Keywords: Coenzmye Q10, Chronic periodontitis, Smoking, Scaling and root planing
1. Introduction
Periodontitis is a chronic infectious disease affecting supporting tissues of the teeth. Bacterial infection leads to inflammation of periodontal tissues and their slow destruction due to inflammatory process. If left untreated, teeth lose their ligamentous support to the alveolar bone, alveolar bone itself is resorbed, and the teeth become mobile and are finally lost.1 Variety of molecules are considered to mediate the inflammatory response at one time or another. Amongst these free radicals and reactive oxygen species like superoxide anion radicals, hydrogen peroxide, hydroxyl radicals and hypochlorous acid are also known to cause destruction. All these molecules are capable of damaging either cell membranes or associated bio-molecules. Periodontal pathogens can induce reactive oxygen species overproduction and thus may cause collagen and periodontal cell breakdown.2
Smoking is recognized as an important risk factor for periodontal disease, and it has been suggested that it increases the risk of periodontal disease by two-to-six times. Research has shown that smoking might lead to the production of reactive oxygen species. One puff of cigarette smoke contains up to 1017 oxidant molecules.3 Reactive oxygen species play an important role in periodontal pathogenesis. They are important for intracellular bacterial killing but can also cause destruction of extracellular tissues. This tissue destruction can be direct, via increased oxidative stress, or indirect, by inducing a proinflammatory state. Literature suggests that there is increased generation of reactive oxygen species.4
Reactive oxygen species are scavenged by antioxidants, there is a reduction of collagen degradation. Hence, antioxidants are emerging as prophylactic and therapeutic agents. Antioxidants delivered by the diet, systemically, locally, and through a dentifrice have been shown to cause significant improvements in the measures of gingivitis, periodontitis, and oxidative injury.5
Coenzyme Q10 is one such antioxidant being evalauted recently. It was discovered in beef heart mitochondria at the University of Wisconsin.6 Coenzyme Q10 is also known as ubiquinone because of its ubiquitous presence in nature and its quinone structure (similar to that of vitamin K).7 It is also called as “coenzyme” because of its unique ability to participate in chemical reactions but remain at steady-state levels in the cell, and plays a central role in energy metabolism. It has a positive inotropic effect.8 The effects and mechanisms of action of coenzyme Q10 include stabilization of calcium-dependent channels, inhibition of intracellular phospholipases, prostaglandin metabolism, free radical scavenging and direct membrane stabilization.9 Coenzyme Q10 is also known to play a crucial role in the generation of adenosine triphosphate (ATP) and cellular respiration. It exists in two molecular forms, ubiquinone, the oxidized form, and ubiquinole, the reduced form, which are the basis for its antioxidant properties.10 Coenzyme Q10 functions as an intercellular antioxidant by acting as a primary scavenger of free radicals and reactive oxygen species.

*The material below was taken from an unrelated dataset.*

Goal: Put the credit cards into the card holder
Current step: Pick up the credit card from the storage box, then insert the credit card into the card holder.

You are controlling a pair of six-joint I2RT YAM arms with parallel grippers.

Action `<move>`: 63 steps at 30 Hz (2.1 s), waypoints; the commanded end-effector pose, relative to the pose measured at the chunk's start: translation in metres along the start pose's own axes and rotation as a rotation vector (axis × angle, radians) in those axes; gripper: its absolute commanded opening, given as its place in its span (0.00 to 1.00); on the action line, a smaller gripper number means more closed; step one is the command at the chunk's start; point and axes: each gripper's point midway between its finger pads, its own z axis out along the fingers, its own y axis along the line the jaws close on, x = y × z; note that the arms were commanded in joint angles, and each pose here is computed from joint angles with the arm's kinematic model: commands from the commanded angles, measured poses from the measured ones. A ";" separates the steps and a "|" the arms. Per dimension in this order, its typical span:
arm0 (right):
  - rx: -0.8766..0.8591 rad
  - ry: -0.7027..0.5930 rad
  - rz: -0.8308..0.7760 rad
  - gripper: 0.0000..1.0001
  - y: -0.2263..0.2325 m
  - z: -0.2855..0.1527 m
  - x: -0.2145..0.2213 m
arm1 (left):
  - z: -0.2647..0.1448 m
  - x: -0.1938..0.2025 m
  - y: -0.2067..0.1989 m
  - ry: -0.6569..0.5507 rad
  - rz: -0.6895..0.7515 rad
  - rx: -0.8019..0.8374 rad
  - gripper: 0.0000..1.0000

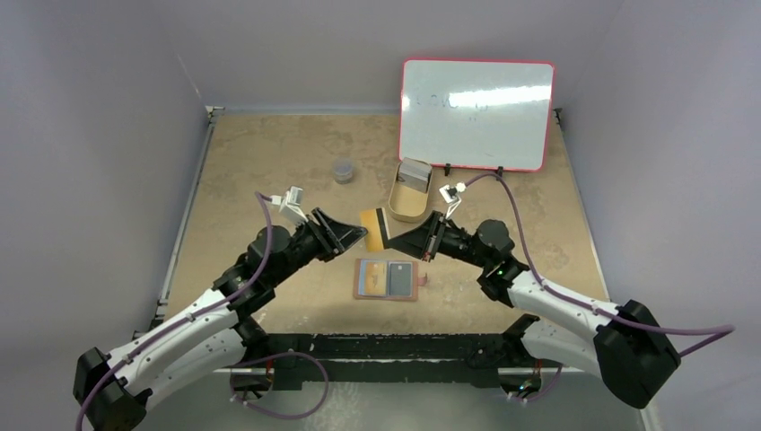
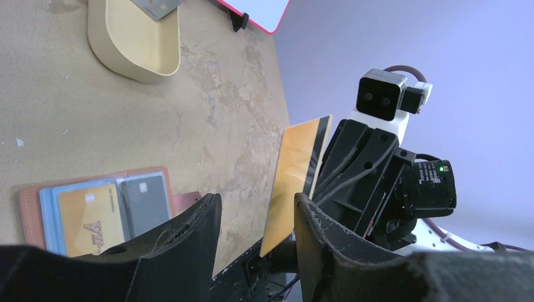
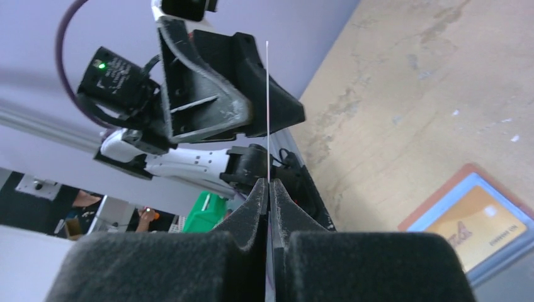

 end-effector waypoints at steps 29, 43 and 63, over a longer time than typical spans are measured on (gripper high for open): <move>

It serves as an endogenous antioxidant, and its increased concentration in the diseased gingiva effectively suppresses advanced periodontal inflammation.10
To the best of our knowledge, no study in the literature has demonstrated the effect of locally delivered co-enzyme Q10 in the treatment of smokers with chronic periodontitis. Thus, the current study was designed as a randomized, controlled clinical trial to evaluate the efficacy of a co-enzyme Q10 local drug delivery as an adjunct to scaling and root planing for the treatment of smokers with chronic periodontitis in comparison with scaling and root planing.
2. Materials and methods
40 patients were selected from the Outpatient Department of Periodontology. Ethical clearance was obtained from the institutional ethical committee. Systemically healthy patients in the age group of 20–60 (37.4 + 9.76) years who were diagnosed with moderate to severe chronic periodontitis clinically and radiographically were included in the study.11,12
2.1. Selection criteria
Systemically healthy patients with chronic periodontitis with sites having probing depth (PD) > 5 mm or clinical attachment level (CAL) > 4 mm with no history of periodontal therapy or use of antibiotics in the preceding 6 months were included. Questionnaire was used to obtain smoking history. No biochemical investigations such as serum cocitine levels were investigated to validate the smoking history. Only current smokers with a habit of smoking 10 cigarettes/day for a minimum of 5 years were included.13 Exclusion criteria was smokers who had stopped their habit, patients with known systemic disease, patients with aggressive periodontitis, users of tobacco in any other form than cigarettes, alcoholics, immunocompromised patients were excluded from the study, patients who received scaling and root planing within 6 months prior to the study, presence of periapical or pulpal infections on qualifying teeth, use of systemic or subgingival antimicrobials microbials within 6 months prior to baseline examination and ongoing drug therapy that could affect the clinical features of periodontitis or the response to periodontal treatment.
2.2. Clinical parameters
Clinical parameters were evalauted at baseline, 1 month and 3 months. These included modified sulcus bleeding index (mSBI),14 Plaque index(PI),15 Probing depth (PD), and clinical attachment level (CAL). Modified sulcular bleeding index is an indicator of inflammatory processes occurring in a subject and thus it was selected in present study.14 Plaque index was also evaluated to check whether patients are compliant with the study are or not by evaluating their oral hygiene.15 In addition whether the test sites had any beneficial effect over plaque reduction or not was also one of the factor for its inclusion.15 Probing depth and clinical attachment level are the indicators of the destructive process occurring in the periodontitis patients and thus were evaluated to check whether test site had any added advantage after drug placement on stopping the disease progression and preventing further attachment loss.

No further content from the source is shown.